Tahjir artinya membuat batas pada suatu tanah. Nabi SAW bersabda, ”Barangsiapa membuat suatu batas pada suatu tanah (mati), maka tanah itu menjadi miliknya.” (HR Ahmad).


Sedang iqtha`, artinya pemberian tanah milik negara kepada rakyat. Sebagaimana di masa Rosulullah dan khulafaurrasyidin, yang membagi-bagikan tanah kepada masyarakat yang berjasa kepada islam dan kaum muslim atau yang memiliki keutamaan seperti muallaf. Pembagian tanah dilakukan atas tanah yang memang dimiliki atau berada di tangan negara. Nabi SAW pada saat tiba di kota Madinah, pernah memberikan tanah kepada Abu Bakar As-Shiddiq dan Umar bin Khaththab. Nabi SAW juga pernah memberikan tanah yang luas kepada Zubair bin Awwam. (Al-Nabhani, ibid., hal. 119).


Pengelolaan harta milik negara bukan berarti negara bertindak seperti pedagang, produsen atau pengusaha sebagaimana dalam sistem kapitalis, dalam islam negara tetap sebagai pengatur, sehingga aspek yang ditonjolkan adalah pengaturan bukan mencari keuntungan. Hal ini terlihat pada sistem administrasi yang sederhana, bebas biaya atau biayanya kecil, dan tidak berbelit-belit.


Selain itu negara mendorong masyarakat untuk tidak melalaikan tanah yang dimilikinya lebih dari tiga tahun, karena jika hal itu terjadi maka negara dengan tegas akan mengambil kembali tanah tersebut. Sebagaimana yang telah dilakukan oleh khalifah Umar bin Khaththab pernah berkata,”Orang yang membuat batas pada tanah (muhtajir) tak berhak lagi atas tanah itu setelah tiga tahun ditelantarkan.” Umar pun melaksanakan ketentuan ini dengan menarik tanah pertanian milik Bilal bin Al-Harits Al-Muzni yang ditelantarkan selama tiga tahun berturut turut. Para sahabat menyetujuinya sehingga menjadi Ijma’ Sahabat (kesepakatan para sahabat Nabi SAW) dalam masalah ini. (Al-Nabhani, ibid., Juz II hal. 241).

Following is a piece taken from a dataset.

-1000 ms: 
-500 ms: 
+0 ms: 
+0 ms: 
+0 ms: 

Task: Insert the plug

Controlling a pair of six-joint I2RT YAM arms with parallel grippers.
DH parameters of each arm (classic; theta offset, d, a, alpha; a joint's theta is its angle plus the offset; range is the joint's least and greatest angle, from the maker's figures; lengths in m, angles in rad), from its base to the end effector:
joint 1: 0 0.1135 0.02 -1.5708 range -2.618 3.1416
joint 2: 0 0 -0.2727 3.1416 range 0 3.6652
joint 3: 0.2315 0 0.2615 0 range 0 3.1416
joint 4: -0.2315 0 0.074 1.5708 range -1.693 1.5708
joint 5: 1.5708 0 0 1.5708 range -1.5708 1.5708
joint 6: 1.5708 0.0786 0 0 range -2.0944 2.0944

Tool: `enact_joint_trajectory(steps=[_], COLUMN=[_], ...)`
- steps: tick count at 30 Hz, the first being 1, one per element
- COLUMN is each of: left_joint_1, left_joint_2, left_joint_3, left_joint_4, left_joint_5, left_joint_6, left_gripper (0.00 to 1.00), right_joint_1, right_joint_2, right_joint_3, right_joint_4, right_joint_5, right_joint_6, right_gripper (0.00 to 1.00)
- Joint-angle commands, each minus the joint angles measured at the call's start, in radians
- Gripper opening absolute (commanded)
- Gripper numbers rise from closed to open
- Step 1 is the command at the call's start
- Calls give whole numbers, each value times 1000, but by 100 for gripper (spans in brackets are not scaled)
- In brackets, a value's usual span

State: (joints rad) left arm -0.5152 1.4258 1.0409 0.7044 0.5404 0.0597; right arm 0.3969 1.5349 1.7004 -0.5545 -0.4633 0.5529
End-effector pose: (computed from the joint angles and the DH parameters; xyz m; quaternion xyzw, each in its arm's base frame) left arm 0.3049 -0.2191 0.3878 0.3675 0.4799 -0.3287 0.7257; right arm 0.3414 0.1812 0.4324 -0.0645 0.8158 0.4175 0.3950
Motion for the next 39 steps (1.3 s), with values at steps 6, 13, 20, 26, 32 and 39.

Syariah islam juga mendorong pemilik tanah untuk mengolah tanah menjadi produktif, sebagaimana khalifah umar membantu penduduk irak menyediakan sarana pertanian. Jika pemilik tanah itu tidak mampu mengolahnya, dianjurkan untuk diberikan kepada orang lain tanpa kompensasi. Nabi SAW bersabda, ”Barangsiapa mempunyai tanah (pertanian), hendaklah ia mengolahnya, atau memberikan kepada saudaranya.” (HR Bukhari).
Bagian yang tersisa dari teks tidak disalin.